* [What to do]:
Copy out the records again. Change nothing.

[Data extracted from a collection]

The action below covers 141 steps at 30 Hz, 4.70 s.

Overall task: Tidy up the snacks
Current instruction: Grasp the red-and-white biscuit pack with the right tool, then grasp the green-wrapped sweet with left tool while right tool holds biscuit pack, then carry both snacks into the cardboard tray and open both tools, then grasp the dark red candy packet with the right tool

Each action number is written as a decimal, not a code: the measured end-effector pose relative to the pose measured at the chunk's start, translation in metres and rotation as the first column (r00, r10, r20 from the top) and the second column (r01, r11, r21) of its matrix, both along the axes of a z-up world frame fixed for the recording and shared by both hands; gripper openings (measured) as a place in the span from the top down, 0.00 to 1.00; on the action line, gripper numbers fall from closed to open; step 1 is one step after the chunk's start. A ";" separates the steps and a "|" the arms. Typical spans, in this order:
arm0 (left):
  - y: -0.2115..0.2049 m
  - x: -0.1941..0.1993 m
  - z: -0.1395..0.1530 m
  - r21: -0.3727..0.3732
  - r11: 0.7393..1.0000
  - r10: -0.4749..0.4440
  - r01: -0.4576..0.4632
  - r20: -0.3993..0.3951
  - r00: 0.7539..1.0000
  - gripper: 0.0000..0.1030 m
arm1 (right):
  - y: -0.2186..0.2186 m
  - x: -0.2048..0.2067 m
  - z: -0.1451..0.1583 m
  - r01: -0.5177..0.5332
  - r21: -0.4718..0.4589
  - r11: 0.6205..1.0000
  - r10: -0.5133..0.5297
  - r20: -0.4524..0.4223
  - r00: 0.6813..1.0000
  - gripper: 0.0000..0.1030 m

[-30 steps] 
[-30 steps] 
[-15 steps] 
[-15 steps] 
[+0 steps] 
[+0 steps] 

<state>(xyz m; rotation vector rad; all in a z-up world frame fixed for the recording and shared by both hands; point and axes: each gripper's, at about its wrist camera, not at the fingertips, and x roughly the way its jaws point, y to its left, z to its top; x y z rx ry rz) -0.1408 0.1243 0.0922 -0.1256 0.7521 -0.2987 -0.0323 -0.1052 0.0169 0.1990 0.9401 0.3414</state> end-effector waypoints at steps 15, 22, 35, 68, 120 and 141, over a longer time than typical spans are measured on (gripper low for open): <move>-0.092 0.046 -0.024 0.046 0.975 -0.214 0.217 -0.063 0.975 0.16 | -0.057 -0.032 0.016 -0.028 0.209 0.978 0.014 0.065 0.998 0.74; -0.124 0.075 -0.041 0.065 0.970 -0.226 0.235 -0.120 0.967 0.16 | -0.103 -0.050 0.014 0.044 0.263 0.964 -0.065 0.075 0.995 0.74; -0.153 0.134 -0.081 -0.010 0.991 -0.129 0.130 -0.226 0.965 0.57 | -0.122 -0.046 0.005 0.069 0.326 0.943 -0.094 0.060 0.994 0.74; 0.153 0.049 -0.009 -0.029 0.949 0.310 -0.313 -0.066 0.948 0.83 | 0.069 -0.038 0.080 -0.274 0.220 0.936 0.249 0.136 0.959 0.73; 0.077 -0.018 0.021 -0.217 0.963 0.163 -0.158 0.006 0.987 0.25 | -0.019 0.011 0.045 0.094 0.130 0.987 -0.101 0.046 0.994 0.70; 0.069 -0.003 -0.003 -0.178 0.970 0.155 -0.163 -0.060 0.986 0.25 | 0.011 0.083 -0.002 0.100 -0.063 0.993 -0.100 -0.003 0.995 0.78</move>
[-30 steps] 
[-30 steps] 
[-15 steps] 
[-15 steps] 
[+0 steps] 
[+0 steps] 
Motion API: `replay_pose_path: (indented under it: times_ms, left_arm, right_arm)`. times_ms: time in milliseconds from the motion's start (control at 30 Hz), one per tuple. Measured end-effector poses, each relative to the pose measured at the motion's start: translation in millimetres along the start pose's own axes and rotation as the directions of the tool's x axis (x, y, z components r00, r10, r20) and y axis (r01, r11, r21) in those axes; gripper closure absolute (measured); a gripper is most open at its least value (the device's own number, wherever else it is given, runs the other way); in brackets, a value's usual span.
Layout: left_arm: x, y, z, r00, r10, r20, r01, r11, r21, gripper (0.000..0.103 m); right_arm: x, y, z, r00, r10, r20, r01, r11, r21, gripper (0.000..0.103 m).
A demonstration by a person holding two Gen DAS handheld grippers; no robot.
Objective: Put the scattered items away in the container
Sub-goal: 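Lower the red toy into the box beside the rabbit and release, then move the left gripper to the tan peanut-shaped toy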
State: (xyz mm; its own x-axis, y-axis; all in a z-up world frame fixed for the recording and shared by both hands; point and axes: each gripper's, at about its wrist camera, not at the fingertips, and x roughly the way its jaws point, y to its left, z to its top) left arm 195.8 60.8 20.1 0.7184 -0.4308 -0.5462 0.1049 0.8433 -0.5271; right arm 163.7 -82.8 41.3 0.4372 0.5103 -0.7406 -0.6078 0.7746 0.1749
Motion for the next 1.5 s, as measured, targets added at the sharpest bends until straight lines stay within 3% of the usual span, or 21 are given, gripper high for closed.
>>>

* [Output for this task]:
The action below covers 141 steps at 30 Hz, 4.70 s.

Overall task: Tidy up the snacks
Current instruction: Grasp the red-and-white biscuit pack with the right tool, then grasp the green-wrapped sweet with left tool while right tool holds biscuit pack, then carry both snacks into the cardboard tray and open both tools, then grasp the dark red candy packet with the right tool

Each action number is written as a decimal, not a code: the measured end-effector pose relative to the pose measured at the chunk's start, translation in metres and rotation as the first column (r00, r10, r20 from the top) and the second column (r01, r11, r21) of its matrix, both along the axes of a z-up world frame fixed for the recording and shared by both hands; gripper openings (measured) as a place in the span from the top down, 0.00 to 1.00; on the action line, gripper numbers fall from closed to open; step 1 is one step after the chunk's start. A ";" separates the steps and a "|" the arms. Typical spans, in this order:
arm0 (left):
  - y: -0.2115..0.2049 m
  - x: -0.1941..0.1993 m
  - z: -0.1395..0.1530 m
  - r21: -0.3727..0.3732
  - r11: 0.7393..1.0000
  - r10: -0.4749..0.4440
  - r01: -0.4576..0.4632
  - r20: -0.3993..0.3951
  - r00: 0.7539..1.0000
  - gripper: 0.0000..0.1030 m
arm1 (right):
  - y: -0.2186..0.2186 m
  - x: -0.2048..0.2067 m
  - z: -0.1451..0.1583 m
  - r01: -0.5177..0.5332
  - r21: -0.4718..0.4589
  - r11: 0.6205..1.0000
  - r10: -0.5133..0.5297
  - r20: -0.4524..0.4223
  - r00: 0.6813..1.0000
  - gripper: 0.0000..0.1030 m

[-30 steps] 
[-30 steps] 
[-15 steps] 
[-15 steps] 
[+0 steps] 
[+0 steps] 

<state>(xyz m; rotation vector rad; all in a z-up world frame fixed for the recording and shared by both hands; point and axes: each gripper's, at about its wrist camera, not at the fingertips, and x roughly the way its jaws point, y to its left, z to its top; x y z rx ry rz) -0.1408 0.1243 0.0922 -0.1256 0.7521 -0.2987 -0.0323 -0.1052 0.0169 0.1990 0.9401 0.3414</state> end-effector waypoints at steps 15, 22, 35, 68, 120 and 141, over a longer time than typical spans are measured on (gripper low for open): <move>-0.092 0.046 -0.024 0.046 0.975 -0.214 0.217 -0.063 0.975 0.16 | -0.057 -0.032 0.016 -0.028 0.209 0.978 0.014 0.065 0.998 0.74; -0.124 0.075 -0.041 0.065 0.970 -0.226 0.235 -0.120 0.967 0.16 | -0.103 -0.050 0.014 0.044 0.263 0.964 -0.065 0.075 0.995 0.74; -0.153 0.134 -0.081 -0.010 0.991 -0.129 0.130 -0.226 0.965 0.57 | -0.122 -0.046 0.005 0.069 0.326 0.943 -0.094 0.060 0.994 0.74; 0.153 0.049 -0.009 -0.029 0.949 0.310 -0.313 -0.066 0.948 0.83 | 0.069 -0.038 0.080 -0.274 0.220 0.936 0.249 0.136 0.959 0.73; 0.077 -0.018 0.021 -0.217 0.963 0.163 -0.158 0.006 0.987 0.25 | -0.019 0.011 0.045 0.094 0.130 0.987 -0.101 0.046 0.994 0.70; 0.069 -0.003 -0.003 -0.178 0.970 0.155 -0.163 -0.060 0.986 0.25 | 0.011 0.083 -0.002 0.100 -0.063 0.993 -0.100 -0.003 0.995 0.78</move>
[-30 steps] 
[-30 steps] 
[-15 steps] 
[-15 steps] 
[+0 steps] 
[+0 steps] 
Motion API: `replay_pose_path: (indented under it: times_ms, left_arm, right_arm)`. times_ms: time in milliseconds from the motion's start (control at 30 Hz), one per tuple. Measured end-effector poses, each relative to the pose measured at the motion's start: translation in millimetres along the start pose's own axes and rotation as the directions of the tool's x axis (x, y, z components r00, r10, r20) and y axis (r01, r11, r21) in those axes; gripper closure absolute (measured); a gripper is most open at its least value (the device's own number, wherever else it is given, runs the other way); in brackets, a value's usual span.
Layout: left_arm: x, y, z, r00, r10, r20, r01, r11, r21, gripper (0.000..0.103 m); right_arm: x, y, z, r00, r10, r20, r01, r11, r21, gripper (0.000..0.103 m).
A demonstration by a person holding two Gen DAS handheld grippers; no robot.
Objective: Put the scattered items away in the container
Sub-goal: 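Lower the red toy into the box beside the rabbit and release, then move the left gripper to the tan peanut-shaped toy
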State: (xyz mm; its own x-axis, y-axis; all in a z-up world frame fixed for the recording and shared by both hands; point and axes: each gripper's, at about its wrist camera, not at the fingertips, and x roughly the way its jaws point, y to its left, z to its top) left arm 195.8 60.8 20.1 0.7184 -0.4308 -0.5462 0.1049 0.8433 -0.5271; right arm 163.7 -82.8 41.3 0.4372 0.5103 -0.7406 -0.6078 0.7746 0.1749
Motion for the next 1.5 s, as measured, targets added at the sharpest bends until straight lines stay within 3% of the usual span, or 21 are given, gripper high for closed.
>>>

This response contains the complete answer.